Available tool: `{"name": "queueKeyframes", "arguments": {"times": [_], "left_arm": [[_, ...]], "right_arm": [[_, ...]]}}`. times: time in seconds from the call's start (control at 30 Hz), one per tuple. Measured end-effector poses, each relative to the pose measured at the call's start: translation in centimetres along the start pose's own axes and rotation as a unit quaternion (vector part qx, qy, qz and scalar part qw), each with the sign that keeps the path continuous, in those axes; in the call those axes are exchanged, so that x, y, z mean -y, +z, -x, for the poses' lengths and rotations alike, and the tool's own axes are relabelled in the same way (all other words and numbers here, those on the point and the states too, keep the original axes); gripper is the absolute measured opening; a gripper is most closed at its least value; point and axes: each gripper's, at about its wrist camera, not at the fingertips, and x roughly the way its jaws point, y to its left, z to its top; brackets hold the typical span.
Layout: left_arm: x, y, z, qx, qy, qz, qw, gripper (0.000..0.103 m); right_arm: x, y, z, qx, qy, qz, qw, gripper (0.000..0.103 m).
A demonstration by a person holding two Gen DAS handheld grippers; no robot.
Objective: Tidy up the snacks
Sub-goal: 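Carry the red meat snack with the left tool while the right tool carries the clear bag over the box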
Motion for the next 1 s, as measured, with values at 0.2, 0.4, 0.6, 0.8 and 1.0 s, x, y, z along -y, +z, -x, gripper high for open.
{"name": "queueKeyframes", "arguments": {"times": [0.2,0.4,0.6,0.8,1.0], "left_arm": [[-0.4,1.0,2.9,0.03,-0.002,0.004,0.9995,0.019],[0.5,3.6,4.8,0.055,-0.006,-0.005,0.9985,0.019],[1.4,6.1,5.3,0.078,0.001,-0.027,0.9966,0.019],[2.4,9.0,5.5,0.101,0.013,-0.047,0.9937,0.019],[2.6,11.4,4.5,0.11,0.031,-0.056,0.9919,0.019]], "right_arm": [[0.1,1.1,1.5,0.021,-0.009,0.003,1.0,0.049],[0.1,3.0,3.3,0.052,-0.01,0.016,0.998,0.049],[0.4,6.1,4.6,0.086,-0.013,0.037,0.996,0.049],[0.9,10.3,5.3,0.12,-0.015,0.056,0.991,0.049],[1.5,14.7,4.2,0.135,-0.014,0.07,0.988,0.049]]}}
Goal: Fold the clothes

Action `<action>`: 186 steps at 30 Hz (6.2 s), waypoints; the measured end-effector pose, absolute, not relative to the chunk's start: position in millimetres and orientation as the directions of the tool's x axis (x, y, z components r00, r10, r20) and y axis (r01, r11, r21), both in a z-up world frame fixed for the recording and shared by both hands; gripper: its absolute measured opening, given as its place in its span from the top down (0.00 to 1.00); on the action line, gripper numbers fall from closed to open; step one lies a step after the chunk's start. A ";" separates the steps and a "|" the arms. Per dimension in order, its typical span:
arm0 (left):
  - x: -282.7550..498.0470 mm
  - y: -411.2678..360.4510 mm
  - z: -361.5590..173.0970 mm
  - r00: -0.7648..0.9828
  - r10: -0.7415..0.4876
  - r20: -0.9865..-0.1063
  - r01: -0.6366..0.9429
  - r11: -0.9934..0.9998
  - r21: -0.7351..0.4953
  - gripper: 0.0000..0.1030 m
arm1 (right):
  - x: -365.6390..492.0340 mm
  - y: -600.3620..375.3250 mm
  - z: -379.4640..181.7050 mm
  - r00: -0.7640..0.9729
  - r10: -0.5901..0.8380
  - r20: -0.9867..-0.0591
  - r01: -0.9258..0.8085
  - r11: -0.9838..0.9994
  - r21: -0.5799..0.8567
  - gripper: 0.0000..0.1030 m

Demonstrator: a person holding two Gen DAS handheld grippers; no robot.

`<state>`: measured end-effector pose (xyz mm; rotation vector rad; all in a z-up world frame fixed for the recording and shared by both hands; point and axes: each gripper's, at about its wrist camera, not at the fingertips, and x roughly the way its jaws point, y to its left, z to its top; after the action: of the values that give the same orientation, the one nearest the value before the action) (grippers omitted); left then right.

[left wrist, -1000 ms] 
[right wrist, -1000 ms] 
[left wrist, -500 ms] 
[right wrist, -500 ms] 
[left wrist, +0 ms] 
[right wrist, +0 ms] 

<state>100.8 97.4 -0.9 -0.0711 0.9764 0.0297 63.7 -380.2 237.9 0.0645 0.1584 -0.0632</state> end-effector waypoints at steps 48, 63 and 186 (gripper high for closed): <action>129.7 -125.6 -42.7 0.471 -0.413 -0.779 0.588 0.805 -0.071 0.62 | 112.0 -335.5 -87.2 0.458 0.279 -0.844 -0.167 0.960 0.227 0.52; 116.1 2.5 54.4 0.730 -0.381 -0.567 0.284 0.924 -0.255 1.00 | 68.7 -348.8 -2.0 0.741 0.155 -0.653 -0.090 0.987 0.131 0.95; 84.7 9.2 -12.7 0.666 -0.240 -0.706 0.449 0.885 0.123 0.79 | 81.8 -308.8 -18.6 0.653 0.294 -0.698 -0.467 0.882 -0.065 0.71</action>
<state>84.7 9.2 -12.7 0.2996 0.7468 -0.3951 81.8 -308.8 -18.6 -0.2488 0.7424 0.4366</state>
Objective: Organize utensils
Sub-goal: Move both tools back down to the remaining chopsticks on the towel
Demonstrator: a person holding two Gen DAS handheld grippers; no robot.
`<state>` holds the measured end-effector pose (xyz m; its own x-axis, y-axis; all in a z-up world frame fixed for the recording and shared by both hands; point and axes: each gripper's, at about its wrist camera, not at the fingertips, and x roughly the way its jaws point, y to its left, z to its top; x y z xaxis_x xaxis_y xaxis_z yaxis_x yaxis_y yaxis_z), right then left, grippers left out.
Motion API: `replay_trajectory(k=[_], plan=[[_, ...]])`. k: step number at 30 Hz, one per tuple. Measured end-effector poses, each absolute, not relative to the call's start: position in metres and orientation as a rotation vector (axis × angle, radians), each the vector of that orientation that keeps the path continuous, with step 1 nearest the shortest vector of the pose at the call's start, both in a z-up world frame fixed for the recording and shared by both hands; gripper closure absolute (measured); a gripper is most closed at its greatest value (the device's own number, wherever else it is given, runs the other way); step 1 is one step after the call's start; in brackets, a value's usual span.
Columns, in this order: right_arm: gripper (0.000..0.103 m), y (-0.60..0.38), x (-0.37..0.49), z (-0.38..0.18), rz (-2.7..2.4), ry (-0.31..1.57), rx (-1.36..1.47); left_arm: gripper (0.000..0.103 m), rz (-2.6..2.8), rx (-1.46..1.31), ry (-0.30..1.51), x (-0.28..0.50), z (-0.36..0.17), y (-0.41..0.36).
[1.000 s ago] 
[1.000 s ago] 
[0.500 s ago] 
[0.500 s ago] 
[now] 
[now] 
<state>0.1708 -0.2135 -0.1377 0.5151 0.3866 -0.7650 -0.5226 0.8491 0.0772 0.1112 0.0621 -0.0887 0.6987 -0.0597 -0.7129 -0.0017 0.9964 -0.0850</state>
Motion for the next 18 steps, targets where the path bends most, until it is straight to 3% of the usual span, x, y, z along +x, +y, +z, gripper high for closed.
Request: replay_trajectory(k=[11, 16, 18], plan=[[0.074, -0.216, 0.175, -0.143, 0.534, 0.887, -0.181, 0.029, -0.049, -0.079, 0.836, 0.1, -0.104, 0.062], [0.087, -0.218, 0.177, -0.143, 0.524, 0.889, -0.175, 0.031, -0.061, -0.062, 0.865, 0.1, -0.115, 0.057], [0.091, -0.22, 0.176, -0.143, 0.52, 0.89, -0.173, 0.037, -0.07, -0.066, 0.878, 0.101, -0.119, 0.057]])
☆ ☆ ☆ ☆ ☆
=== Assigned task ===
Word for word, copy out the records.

=== Task result ===
Available tool: `{"name": "queueKeyframes", "arguments": {"times": [_], "left_arm": [[_, ...]], "right_arm": [[_, ...]]}}`. times: time in seconds from the call's start (control at 30 Hz), one per tuple. Measured end-effector poses, each relative to the pose measured at the call's start: translation in centimetres along the start pose's own axes and rotation as a unit quaternion (vector part qx, qy, qz and scalar part qw), each with the sign that keeps the path continuous, in those axes; in the call those axes are exchanged, so that x, y, z mean -y, +z, -x, for the poses' lengths and rotations alike, and the tool's own axes are relabelled in the same way (all other words and numbers here, those on the point and the states too, keep the original axes); gripper is the absolute measured opening; a gripper is most closed at its least value; point and axes: each gripper's, at about its wrist camera, not at the fingertips, and x roughly the way its jaws point, y to its left, z to its top; brackets hold the typical span.
Layout: left_arm: x, y, z, qx, qy, qz, qw, gripper (0.000..0.103 m); right_arm: x, y, z, qx, qy, qz, qw, gripper (0.000..0.103 m).
A demonstration by a person holding two Gen DAS handheld grippers; no robot.
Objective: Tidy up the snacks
Sub-goal: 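Carry the red meat snack with the left tool while the right tool carries the clear bag over the box
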Motion for the next 1 s, as measured, with values at 0.2, 0.4, 0.6, 0.8 and 1.0 s, x, y, z along -y, +z, -x, gripper high for open.
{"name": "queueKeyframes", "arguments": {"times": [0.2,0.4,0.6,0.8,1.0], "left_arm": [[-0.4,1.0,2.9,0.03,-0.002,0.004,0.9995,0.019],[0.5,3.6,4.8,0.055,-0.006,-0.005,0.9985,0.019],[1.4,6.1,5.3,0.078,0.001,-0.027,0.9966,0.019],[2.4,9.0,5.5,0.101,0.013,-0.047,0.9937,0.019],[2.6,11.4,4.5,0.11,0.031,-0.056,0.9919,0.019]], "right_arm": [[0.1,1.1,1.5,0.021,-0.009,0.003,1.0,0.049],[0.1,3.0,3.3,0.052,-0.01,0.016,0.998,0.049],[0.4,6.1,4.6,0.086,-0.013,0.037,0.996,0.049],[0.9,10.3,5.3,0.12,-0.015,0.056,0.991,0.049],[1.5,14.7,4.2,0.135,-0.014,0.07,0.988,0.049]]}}
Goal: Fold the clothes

Action `<action>`: 186 steps at 30 Hz (6.2 s), waypoints; the measured end-effector pose, absolute, not relative to the chunk's start: position in millimetres and orientation as the directions of the tool's x axis (x, y, z components r00, r10, r20) and y axis (r01, r11, r21), both in a z-up world frame fixed for the recording and shared by both hands; gripper: its absolute measured opening, given as its place in its span from the top down (0.00 to 1.00); on the action line, gripper numbers fall from closed to open; step one lies a step after the chunk's start. A ";" separates the steps and a "|" the arms. Per dimension in order, its typical span:
arm0 (left):
  - x: -282.7550..498.0470 mm
  - y: -411.2678..360.4510 mm
  - z: -361.5590..173.0970 mm
  - r00: -0.7648..0.9828
  - r10: -0.7415..0.4876
  - r20: -0.9865..-0.1063
  - r01: -0.6366..0.9429
  - r11: -0.9934..0.9998
  - r21: -0.7351..0.4953
  - gripper: 0.0000..0.1030 m
arm1 (right):
  - x: -365.6390..492.0340 mm
  - y: -600.3620..375.3250 mm
  - z: -379.4640..181.7050 mm
  - r00: -0.7640..0.9729
  - r10: -0.5901..0.8380
  - r20: -0.9867..-0.0591
  - r01: -0.9258..0.8085
  - r11: -0.9838..0.9994
  - r21: -0.5799..0.8567
  - gripper: 0.0000..0.1030 m

Demonstrator: a person holding two Gen DAS handheld grippers; no robot.

`<state>`: measured end-effector pose (xyz mm; rotation vector rad; all in a z-up world frame fixed for the recording and shared by both hands; point and axes: each gripper's, at about its wrist camera, not at the fingertips, and x roughly the way its jaws point, y to its left, z to its top; after the action: of the values that give the same orientation, the one nearest the value before the action) (grippers omitted); left then right.

[left wrist, -1000 ms] 
[right wrist, -1000 ms] 
[left wrist, -500 ms] 
[right wrist, -500 ms] 
[left wrist, +0 ms] 
[right wrist, +0 ms] 

<state>100.8 97.4 -0.9 -0.0711 0.9764 0.0297 63.7 -380.2 237.9 0.0645 0.1584 -0.0632</state> end-effector waypoints at steps 48, 63 and 186 (gripper high for closed): <action>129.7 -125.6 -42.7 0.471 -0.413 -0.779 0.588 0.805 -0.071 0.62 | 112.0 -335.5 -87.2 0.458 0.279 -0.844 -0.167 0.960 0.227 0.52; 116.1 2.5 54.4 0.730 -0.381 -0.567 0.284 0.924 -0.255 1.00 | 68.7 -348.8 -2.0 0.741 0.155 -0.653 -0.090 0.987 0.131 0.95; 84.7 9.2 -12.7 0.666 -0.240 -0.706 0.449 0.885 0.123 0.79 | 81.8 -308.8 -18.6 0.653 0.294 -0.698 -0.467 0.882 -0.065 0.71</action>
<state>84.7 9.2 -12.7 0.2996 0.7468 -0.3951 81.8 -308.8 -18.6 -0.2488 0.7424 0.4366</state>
Objective: Organize utensils
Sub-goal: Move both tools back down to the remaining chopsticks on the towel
Demonstrator: a person holding two Gen DAS handheld grippers; no robot.
`<state>` holds the measured end-effector pose (xyz m; its own x-axis, y-axis; all in a z-up world frame fixed for the recording and shared by both hands; point and axes: each gripper's, at about its wrist camera, not at the fingertips, and x roughly the way its jaws point, y to its left, z to its top; x y z xaxis_x xaxis_y xaxis_z yaxis_x yaxis_y yaxis_z), right then left, grippers left out.
Motion API: `replay_trajectory(k=[_], plan=[[_, ...]])`. k: step number at 30 Hz, one per tuple. Measured end-effector poses, each absolute, not relative to the call's start: position in metres and orientation as a rotation vector (axis × angle, radians), each the vector of that orientation that keeps the path continuous, with step 1 nearest the shortest vector of the pose at the call's start, both in a z-up world frame fixed for the recording and shared by both hands; gripper closure absolute (measured); a gripper is most closed at its greatest value (the device's own number, wherever else it is given, runs the other way); step 1 is one step after the call's start; in brackets, a value's usual span.
Columns, in this order: right_arm: gripper (0.000..0.103 m), y (-0.60..0.38), x (-0.37..0.49), z (-0.38..0.18), rz (-2.7..2.4), ry (-0.31..1.57), rx (-1.36..1.47); left_arm: gripper (0.000..0.103 m), rz (-2.6..2.8), rx (-1.46..1.31), ry (-0.30..1.51), x (-0.28..0.50), z (-0.36..0.17), y (-0.41..0.36).
[1.000 s ago] 
[1.000 s ago] 
[0.500 s ago] 
[0.500 s ago] 
[now] 
[now] 
<state>0.1708 -0.2135 -0.1377 0.5151 0.3866 -0.7650 -0.5226 0.8491 0.0772 0.1112 0.0621 -0.0887 0.6987 -0.0597 -0.7129 -0.0017 0.9964 -0.0850</state>
Motion for the next 18 steps, targets where the path bends most, until it is straight to 3% of the usual span, x, y, z along +x, +y, +z, gripper high for closed.
Request: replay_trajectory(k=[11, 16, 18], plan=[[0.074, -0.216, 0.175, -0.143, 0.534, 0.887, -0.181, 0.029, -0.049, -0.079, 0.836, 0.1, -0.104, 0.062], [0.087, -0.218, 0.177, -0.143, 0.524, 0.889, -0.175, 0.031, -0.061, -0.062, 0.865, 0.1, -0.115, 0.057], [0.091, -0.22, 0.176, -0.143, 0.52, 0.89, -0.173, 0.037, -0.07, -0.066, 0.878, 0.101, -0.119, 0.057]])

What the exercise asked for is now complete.